The Tether

Zimmer Biomet has announced FDA approval for The Tether for treatment of scoliosis, providing a fusion-less alternative for young patients requiring surgery. A press release reports that The Tether uses a strong, flexible cord, rather than metal rods, to pull on the outside of a scoliosis curve to initially straighten the spine, while the inside of the curve is left free to grow. This growth modulation approach now offers select, well-indicated patients an option to achieve a straighter spine, without the limitations of spinal fusion. Additionally, unlike fusion metallic rods, The Tether is positioned using an endoscopic minimally invasive approach through a few small openings between the ribs.

As an emerging treatment for a select patient population, The Tether is available through the FDA’s humanitarian device exemption (HDE) pathway. This approval marks the culmination of more than five years of cooperation between the FDA and Zimmer Biomet to bring innovative paediatric solutions to market and represents the first approval order for a humanitarian use device in spinal paediatrics within the last 15 years. Considering the recent removal (per FDA final rule) of many semi-rigid stabilisation systems that were historically used for anterior vertebral body tethering (AVBT), according to the press release, this solution arrives at a critical time for continuation of care.

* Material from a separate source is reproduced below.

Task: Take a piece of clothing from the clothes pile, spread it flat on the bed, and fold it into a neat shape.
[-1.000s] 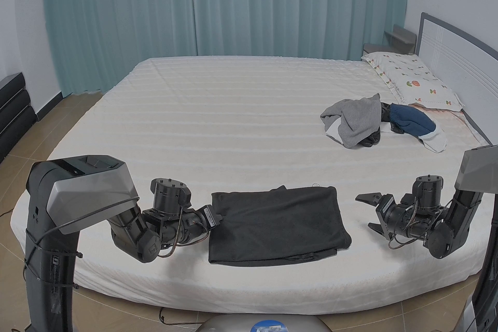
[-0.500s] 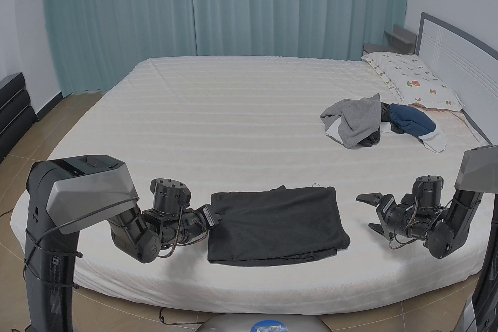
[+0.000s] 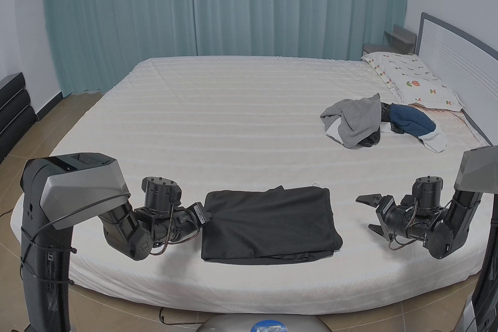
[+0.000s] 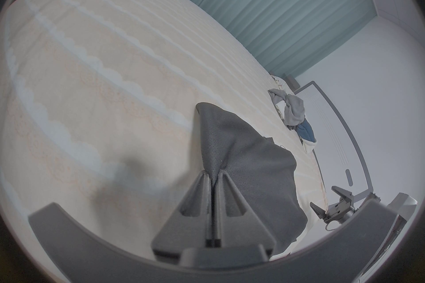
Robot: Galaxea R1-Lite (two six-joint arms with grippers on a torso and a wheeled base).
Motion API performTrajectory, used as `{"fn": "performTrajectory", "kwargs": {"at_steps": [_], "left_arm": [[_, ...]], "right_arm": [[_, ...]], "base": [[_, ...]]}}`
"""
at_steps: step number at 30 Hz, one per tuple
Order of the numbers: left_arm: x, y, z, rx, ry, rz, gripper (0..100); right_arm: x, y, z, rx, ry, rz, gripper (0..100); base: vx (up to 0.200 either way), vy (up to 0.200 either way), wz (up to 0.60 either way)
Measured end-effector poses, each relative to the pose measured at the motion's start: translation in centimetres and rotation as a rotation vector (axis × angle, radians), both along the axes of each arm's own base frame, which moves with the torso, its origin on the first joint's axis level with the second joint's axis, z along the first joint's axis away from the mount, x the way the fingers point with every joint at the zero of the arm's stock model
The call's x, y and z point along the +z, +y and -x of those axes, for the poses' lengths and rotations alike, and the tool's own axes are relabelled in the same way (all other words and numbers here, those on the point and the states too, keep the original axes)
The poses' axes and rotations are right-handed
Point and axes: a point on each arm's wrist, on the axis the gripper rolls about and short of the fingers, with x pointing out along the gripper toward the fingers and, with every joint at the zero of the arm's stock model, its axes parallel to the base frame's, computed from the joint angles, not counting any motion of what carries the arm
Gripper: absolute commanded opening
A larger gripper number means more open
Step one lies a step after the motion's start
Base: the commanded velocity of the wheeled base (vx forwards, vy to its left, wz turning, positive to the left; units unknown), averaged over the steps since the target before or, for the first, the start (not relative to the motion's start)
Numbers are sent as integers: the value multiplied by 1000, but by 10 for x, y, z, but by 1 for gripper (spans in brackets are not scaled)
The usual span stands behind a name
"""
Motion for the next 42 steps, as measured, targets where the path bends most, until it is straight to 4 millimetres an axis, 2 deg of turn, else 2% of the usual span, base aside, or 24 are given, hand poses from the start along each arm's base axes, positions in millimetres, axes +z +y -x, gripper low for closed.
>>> {"fn": "performTrajectory", "kwargs": {"at_steps": [20, 42], "left_arm": [[10, 27, 1, 65, 3, 1, 0], [14, 33, 8, 76, 9, 0, 0]], "right_arm": [[-1, 0, 2, 1, 9, 1, 100], [-2, 0, 4, 0, 16, 2, 100]], "base": [[0, 0, 0], [0, 200, 0]]}}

Amer Samdani (Shriners Hospitals for Chilren, Philadelphia, USA) says: “Often growth in children with scoliosis results in curve progression. With AVBT, that growth can be harnessed to gradually further correct the tethered portion of the spine. The Tether provides clinicians who take care of children with spinal curves another option for treatment. When use in the appropriately selected patient, the results are dramatic with respect to curve control and maintenance of a mobile spine.”

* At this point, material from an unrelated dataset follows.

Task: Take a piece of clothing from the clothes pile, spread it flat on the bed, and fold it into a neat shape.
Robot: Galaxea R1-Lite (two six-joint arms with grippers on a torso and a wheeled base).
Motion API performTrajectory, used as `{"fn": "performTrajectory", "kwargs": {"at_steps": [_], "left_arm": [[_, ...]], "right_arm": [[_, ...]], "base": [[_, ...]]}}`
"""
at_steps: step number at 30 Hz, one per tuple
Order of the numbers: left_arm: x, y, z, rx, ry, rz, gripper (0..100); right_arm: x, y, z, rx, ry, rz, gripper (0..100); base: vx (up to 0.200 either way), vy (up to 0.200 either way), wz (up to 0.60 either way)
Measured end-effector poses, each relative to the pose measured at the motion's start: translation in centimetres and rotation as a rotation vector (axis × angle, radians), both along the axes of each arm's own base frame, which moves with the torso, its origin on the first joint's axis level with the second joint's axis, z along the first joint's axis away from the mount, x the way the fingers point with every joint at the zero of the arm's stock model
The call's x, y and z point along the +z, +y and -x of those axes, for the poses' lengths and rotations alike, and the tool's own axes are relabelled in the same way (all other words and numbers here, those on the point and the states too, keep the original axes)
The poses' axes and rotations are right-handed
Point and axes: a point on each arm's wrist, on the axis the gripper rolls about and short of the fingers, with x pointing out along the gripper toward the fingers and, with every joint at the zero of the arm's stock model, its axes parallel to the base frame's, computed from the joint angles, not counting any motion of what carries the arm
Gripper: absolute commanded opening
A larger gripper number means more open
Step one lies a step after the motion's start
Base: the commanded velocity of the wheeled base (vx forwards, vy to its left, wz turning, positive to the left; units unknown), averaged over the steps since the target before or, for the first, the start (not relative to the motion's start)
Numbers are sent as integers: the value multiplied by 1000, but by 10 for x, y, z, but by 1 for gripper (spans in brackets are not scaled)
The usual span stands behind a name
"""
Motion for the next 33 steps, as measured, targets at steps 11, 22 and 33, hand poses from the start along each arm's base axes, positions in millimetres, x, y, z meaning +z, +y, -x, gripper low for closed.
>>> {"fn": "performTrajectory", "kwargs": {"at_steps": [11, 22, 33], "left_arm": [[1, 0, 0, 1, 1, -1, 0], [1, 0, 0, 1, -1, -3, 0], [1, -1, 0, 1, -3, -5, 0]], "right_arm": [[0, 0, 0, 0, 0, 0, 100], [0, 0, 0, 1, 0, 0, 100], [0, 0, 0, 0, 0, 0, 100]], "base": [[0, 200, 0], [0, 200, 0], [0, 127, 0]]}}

Jim Cloar, president of Zimmer Biomet Spine, says: “The Tether embodies Zimmer Biomet’s mission to improve the quality of life for people around the world. This collaboration demonstrates how a focused, shared purpose can fundamentally change the way we approach treatment of diseases like scoliosis. Working together, clinicians, the FDA and Zimmer Biomet have given surgeons an important fusion-less scoliosis treatment option for their paediatric patients. This procedure gives kids the best option for maintaining spine mobility and reaching their full potential.”

Collaboration will continue as Zimmer Biomet and the FDA finalise a new clinical study for The Tether to optimally monitor patient outcomes. For the new study, Zimmer Biomet is excited to partner with the Harms Study Group, a worldwide cohort of surgeons with over 20 years of productivity who perform comprehensive, multicentre, prospective research studies focused on paediatric spinal deformity.